The punitive damage award will therefore be reduced, in order to effect a more reasonable relationship between the compensatory and punitive damage awards and yet not defeat the purpose behind the punitive awards. The defendants must still be made to feel the "sting" of the jury's finding that they acted with a wanton and reckless disregard of the plaintiffs' rights and feelings. The punitive award must retain its deterrent effect.

Although the Court finds that the punitive award was excessive and unreasonable in view of the evidence and the injuries sustained by the plaintiffs, thereby inferring that the punitive award was the result of a passion or prejudice on the part of the jury, the Court finds that the liability determination was not similarly tainted. See Malandris, supra, at 1168. Had the entire trial been so tainted, the Court would have no choice but to order a new trial. Under the circumstances here, however, the Court will order a remittitur, conditioned on the plaintiffs' acceptance of the reduced punitive damages award. If the plaintiffs choose to reject the remittitur, the Court will grant the defendants' motions for a new trial. See Holmes v. Wack, 464 F.2d 86, 89 (10th Cir.1972).

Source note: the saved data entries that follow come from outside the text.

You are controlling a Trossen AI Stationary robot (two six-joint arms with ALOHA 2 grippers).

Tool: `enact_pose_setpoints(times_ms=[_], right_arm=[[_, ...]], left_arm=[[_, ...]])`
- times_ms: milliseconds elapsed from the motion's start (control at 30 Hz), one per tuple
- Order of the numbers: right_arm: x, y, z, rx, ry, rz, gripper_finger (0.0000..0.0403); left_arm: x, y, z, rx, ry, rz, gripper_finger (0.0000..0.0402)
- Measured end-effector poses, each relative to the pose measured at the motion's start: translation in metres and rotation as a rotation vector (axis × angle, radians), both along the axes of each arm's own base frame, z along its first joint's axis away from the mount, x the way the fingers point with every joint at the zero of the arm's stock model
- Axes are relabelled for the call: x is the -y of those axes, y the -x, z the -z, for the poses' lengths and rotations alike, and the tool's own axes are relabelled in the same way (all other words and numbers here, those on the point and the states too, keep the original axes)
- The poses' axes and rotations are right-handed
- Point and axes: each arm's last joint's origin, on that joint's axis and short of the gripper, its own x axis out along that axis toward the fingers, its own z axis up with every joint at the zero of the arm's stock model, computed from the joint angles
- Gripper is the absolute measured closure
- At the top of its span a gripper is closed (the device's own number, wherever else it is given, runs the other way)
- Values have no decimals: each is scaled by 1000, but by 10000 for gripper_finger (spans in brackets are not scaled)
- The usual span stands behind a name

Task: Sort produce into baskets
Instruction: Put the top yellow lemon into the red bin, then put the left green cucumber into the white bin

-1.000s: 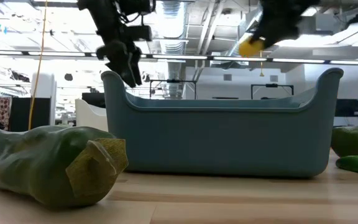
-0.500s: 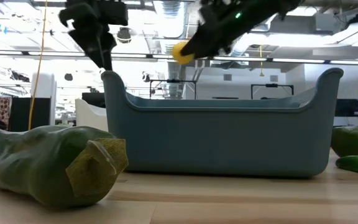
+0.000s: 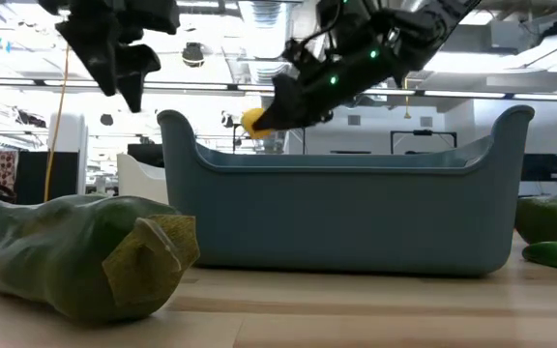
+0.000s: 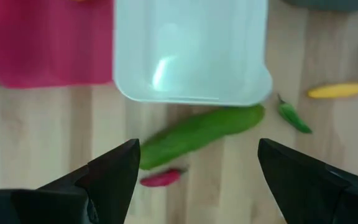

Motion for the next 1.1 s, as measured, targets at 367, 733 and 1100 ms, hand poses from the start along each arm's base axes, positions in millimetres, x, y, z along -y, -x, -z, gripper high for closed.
enact_pose_setpoints(times_ms=[367,733,1100], right_arm=[[5,-8,4,2,-7,11,88],[-9,9,-53,5,-7,-21,64],[-48,82,-123,-39,-18,-125,67]], left_arm=[[16,3,19,-39,-19,61,88],[15,8,70,-69,-82,200,88],[12,16,110,-51,-191,322,88]])
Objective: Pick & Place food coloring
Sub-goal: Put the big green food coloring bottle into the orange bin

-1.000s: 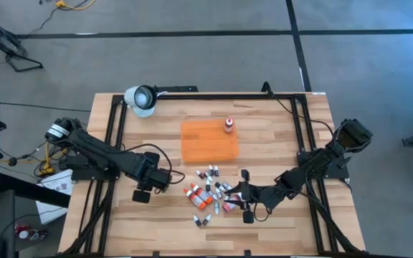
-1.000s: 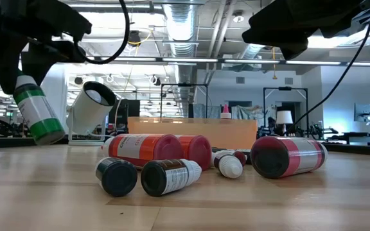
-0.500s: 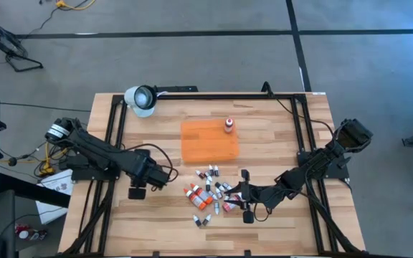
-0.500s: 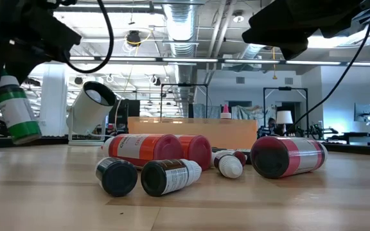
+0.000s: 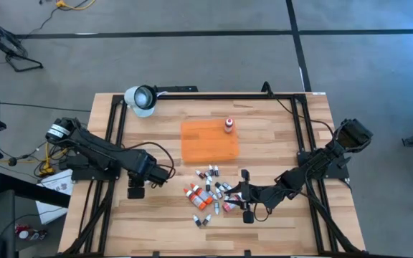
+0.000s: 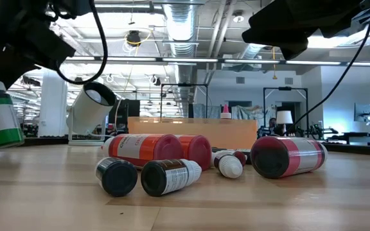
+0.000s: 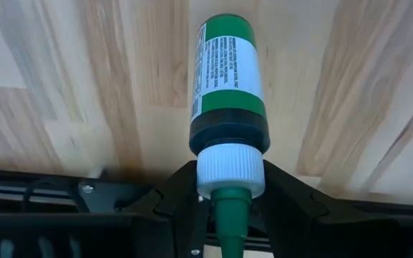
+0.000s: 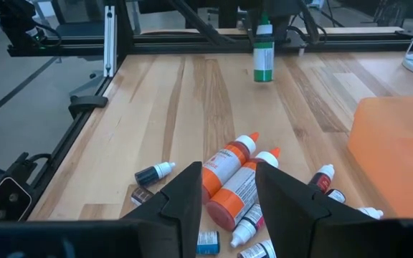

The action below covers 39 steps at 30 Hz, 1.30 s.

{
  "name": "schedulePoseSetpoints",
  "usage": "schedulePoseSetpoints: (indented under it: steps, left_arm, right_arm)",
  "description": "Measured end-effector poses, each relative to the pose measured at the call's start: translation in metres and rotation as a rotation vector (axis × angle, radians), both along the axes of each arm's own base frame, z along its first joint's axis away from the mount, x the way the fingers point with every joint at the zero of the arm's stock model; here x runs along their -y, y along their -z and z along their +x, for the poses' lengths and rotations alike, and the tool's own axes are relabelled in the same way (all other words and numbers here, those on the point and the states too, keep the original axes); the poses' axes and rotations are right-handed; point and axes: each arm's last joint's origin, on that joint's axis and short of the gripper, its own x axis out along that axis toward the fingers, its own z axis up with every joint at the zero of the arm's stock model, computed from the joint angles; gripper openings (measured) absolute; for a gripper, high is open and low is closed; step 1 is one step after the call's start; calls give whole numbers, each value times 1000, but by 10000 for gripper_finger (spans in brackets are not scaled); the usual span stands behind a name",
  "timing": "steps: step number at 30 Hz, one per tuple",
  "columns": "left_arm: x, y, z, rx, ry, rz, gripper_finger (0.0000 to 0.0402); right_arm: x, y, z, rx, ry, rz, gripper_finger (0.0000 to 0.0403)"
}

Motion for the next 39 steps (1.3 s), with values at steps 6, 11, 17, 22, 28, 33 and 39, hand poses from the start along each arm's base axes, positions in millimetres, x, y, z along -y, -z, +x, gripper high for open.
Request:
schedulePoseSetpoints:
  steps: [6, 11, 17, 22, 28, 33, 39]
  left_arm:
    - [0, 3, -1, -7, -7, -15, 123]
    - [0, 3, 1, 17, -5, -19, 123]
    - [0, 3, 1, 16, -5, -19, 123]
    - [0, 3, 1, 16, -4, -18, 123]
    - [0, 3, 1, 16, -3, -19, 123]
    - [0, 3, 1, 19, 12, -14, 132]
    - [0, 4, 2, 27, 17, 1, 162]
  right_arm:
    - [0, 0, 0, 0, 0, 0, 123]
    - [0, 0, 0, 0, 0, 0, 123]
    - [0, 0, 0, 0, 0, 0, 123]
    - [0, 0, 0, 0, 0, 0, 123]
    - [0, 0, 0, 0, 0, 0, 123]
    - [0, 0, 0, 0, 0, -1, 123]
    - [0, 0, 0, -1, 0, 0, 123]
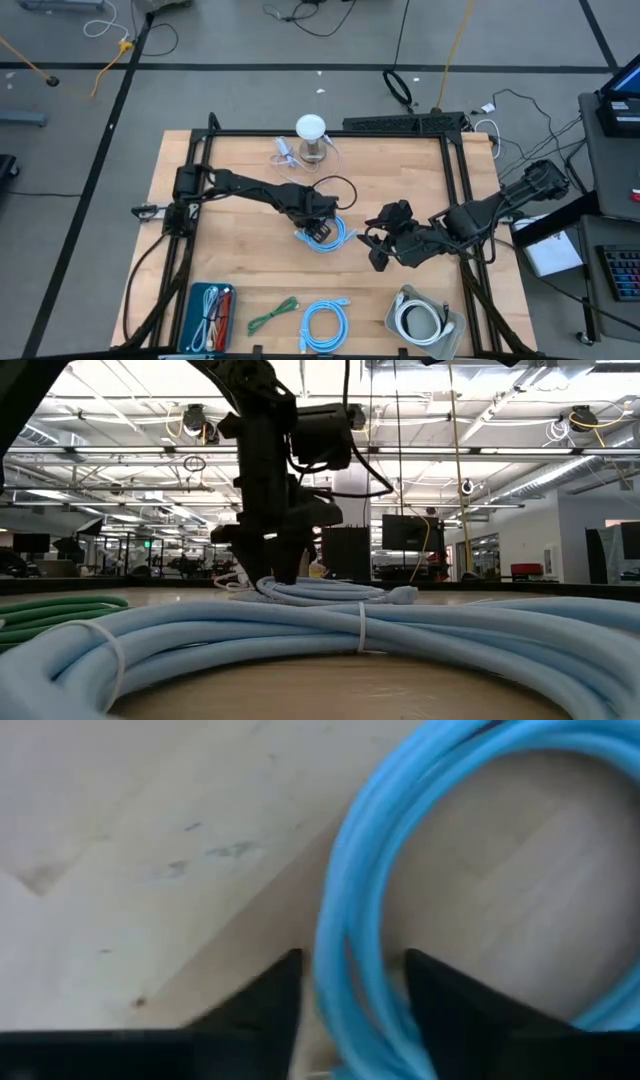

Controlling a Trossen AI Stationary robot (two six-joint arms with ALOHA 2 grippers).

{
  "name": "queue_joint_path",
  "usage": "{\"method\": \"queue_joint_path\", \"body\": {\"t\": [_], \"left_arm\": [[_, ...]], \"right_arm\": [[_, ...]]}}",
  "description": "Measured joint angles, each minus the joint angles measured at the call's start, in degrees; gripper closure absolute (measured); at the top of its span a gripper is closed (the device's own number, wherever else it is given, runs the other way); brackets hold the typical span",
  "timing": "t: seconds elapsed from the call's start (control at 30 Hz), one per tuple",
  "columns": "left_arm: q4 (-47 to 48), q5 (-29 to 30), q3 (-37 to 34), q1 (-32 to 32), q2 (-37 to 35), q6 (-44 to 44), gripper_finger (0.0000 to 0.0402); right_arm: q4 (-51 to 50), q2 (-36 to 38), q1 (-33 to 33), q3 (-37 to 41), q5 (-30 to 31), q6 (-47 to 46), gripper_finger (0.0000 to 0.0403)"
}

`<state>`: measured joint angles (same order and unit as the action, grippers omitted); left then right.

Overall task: Pick & Place USB Port
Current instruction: Put the top blue video cable into the gray bin

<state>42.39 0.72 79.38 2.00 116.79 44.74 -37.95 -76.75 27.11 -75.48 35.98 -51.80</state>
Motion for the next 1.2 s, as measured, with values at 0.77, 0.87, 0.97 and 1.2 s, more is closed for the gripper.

A remittitur of the punitive award to a total amount that is three times the combined compensatory awards given to the plaintiffs, $150,000, will therefore be ordered. This amount will be apportioned based on the original punitive damages awards, as follows:

  National Gypsum                 $58,800
  Weyerhaeuser                    $44,150
  Louisiana Pacific               $44,150
  Gubser Development              $ 2,900

Plaintiffs will have 20 days from the date of this Order in which to accept or reject the remittitur. If they choose to reject the remittitur, a new trial will be ordered on all issues, because a trial on the issue of punitive damages alone would create undue confusion. See Malandris, supra, at 1178.

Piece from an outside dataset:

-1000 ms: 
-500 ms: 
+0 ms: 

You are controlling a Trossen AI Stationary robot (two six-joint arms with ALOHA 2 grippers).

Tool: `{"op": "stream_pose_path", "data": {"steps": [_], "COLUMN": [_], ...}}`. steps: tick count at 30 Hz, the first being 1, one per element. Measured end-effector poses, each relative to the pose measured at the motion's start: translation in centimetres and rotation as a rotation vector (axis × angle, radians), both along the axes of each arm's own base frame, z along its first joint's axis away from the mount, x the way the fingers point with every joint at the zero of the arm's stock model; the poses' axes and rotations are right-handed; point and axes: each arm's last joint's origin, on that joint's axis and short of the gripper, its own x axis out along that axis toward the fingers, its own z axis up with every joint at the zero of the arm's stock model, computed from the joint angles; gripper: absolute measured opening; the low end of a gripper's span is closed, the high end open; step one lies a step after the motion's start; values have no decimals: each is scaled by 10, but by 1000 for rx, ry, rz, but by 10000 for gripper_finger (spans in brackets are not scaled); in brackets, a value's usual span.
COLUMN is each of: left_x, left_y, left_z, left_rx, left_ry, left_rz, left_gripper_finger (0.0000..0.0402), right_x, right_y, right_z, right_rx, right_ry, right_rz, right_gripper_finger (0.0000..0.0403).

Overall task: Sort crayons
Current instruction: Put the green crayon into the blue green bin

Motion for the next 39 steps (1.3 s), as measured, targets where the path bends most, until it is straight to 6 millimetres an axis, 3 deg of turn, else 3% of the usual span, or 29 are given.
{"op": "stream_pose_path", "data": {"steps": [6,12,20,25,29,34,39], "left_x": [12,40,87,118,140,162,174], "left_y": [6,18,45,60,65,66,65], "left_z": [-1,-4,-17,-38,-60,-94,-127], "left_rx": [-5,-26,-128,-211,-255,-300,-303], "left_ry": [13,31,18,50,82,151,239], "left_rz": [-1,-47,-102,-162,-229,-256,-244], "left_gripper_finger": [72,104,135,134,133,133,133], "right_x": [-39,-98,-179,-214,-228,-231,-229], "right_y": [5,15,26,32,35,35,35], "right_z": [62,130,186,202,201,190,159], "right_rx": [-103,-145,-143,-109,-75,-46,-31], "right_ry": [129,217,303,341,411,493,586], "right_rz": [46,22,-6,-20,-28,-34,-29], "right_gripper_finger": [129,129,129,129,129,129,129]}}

III. Statute of Limitation Issue

Defendant Louisiana-Pacific again raises the issue of whether the plaintiffs' claims against the company were barred by the three year statute of limitations provided in C.R.S.1973 § 13-80-127.5. The defendant has raised this issue several times before. The Court will once again deny the defendant's motion, and hereby incorporates by reference, as if fully set forth, the oral conclusions of law previously made.

It is, therefore, ORDERED that all defendants' motions are denied except to the extent that a remittitur is ordered as set forth above. If plaintiffs reject the remittitur, the motions for new trial on all issues will be granted. It is

FURTHER ORDERED that the plaintiffs shall notify the Court of the acceptance or rejection of the remittitur by August 30, 1983.